==== Given material ====
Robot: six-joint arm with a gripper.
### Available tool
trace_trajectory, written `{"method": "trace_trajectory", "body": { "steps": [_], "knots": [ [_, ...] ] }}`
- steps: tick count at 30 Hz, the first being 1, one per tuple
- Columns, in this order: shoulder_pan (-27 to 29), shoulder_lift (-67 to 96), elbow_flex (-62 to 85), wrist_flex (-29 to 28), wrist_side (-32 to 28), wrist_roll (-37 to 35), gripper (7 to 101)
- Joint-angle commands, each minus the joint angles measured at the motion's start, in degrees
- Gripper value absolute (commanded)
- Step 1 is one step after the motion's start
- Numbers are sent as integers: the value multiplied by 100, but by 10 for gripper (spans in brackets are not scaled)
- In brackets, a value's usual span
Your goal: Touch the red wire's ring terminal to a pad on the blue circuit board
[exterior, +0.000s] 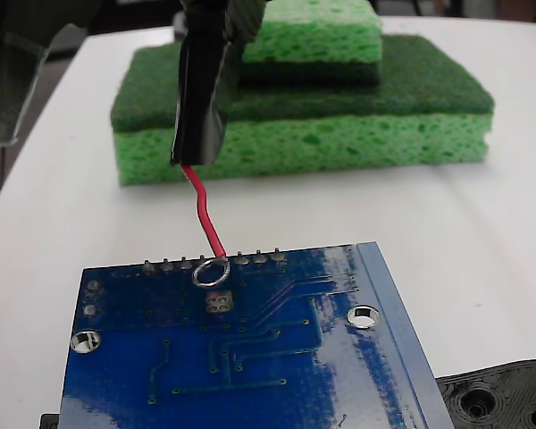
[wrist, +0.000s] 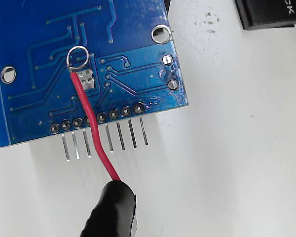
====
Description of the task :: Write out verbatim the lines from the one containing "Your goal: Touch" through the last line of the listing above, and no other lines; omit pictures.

Answer section ::
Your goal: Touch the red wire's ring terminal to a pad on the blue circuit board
[exterior, +0.000s] 
[wrist, +0.000s] 

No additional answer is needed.